*** Opening of Data block ***

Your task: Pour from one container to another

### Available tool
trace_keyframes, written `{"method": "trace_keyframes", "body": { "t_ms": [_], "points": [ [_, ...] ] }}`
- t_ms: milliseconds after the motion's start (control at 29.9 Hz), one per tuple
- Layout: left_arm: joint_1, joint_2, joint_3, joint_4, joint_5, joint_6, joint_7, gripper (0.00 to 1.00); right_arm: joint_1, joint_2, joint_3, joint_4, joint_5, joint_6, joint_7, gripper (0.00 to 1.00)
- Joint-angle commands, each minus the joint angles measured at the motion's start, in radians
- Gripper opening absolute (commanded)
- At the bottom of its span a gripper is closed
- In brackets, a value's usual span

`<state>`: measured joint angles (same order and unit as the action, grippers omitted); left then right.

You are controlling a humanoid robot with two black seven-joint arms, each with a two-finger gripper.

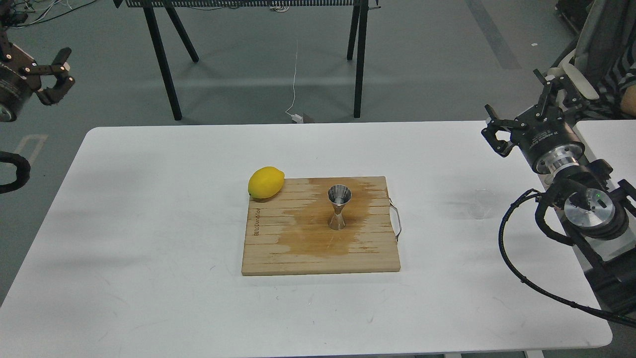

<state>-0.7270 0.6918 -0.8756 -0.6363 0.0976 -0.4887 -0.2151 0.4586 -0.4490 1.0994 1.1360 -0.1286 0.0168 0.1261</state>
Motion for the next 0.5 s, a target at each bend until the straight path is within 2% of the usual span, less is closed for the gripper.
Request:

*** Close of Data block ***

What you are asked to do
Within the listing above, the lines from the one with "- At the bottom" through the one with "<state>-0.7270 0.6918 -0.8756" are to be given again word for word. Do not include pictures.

Solved exercise
- At the bottom of its span a gripper is closed
- In brackets, a value's usual span

`<state>`: measured joint angles (same order and unit as the action, grippers omitted); left then right.

You are controlling a humanoid robot with two black seven-joint arms, each with a two-finger gripper.


<state>-0.7270 0.6918 -0.8756 -0.6363 0.0976 -0.4887 -0.2151 0.4586 -0.4490 1.0994 1.1360 -0.1286 0.0168 0.1261</state>

The exercise has been completed.